There has to be a 1-1 correspondence between the acceptors, i.e. the first
N matched is paired with the first H matched, the second N with the second
H and so on... as the program is not smart enough (while remaining
completely general) to auto-detect what N should be paired with what H
atom.

The problem is that in this case, with your matching

:1-159.N or .N matches residues 1-159.N

:1-159.H or .H matches residues 2-159.H
   (since residue 1, if it is a normal N-terminal replaces the H with H1, H2 and H3).

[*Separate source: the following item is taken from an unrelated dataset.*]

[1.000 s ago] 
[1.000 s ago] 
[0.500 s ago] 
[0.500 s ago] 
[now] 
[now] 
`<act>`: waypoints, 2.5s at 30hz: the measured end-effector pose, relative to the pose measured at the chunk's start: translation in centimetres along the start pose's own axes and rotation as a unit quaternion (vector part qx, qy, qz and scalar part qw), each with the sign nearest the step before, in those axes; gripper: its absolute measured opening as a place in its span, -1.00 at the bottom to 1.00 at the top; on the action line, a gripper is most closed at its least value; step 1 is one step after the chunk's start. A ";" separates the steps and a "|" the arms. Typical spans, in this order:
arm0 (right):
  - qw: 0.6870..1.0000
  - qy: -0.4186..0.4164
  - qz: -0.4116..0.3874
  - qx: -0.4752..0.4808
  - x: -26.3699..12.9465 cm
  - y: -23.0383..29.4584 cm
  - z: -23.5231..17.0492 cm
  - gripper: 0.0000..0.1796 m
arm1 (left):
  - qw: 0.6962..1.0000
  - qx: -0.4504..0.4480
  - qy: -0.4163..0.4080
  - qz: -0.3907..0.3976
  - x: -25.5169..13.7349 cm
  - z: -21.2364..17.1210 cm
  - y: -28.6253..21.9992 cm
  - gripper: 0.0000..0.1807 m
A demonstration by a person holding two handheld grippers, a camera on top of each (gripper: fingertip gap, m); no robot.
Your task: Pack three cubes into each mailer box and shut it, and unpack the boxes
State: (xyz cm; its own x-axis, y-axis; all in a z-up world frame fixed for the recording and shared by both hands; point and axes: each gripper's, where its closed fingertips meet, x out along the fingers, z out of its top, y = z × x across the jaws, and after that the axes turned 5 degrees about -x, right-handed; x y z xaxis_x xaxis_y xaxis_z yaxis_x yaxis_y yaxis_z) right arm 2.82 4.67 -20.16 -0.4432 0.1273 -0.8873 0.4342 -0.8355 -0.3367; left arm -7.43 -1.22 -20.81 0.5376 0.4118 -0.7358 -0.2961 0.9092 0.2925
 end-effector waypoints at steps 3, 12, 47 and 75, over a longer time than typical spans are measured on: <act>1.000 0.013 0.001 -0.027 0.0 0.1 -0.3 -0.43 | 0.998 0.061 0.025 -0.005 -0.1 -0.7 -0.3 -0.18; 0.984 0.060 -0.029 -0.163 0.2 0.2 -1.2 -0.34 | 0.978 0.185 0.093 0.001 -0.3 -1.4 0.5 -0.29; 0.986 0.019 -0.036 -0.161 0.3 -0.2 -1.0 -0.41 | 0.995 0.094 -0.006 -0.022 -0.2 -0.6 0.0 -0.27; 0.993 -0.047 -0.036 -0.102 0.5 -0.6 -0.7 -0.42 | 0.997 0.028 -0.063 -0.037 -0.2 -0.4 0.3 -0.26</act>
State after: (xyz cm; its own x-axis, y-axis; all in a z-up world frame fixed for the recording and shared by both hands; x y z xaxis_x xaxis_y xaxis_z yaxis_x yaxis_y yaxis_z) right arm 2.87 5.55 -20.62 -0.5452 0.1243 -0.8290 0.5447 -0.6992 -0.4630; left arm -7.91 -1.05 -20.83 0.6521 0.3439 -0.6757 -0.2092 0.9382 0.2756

Therefore, your acceptor list would be

   :1.N :2.H
   :2.N :3.H
   :3.N :4.H
   ...

and these will never be satisfied; moreover, ptraj will likely chuck out
the acceptors since there are more "N" atoms chosen than "H" atoms and
therefore it doesn't have a complete 1-1 match and will complain about
this.


To get it to work, do

   acceptor mask :2-159.N :2-159.H
   acceptor mask :1.N :1.H1
   acceptor mask :1.N :1.H2
   acceptor mask :1.N :1.H3

To get more information, before specifying the donors/acceptors, add

   prnlev 4

and then set it back to zero after this (before doing the hbond command
unless you want a lot of debugging info)

   prnlev 0

--tom

p.s. also note that :* is redundant; you just need .N, however, as you saw
this will not work since the N-terminal does not have atom H but atoms H1,
H2 and H3 bound to the N and there is no 1-1 match.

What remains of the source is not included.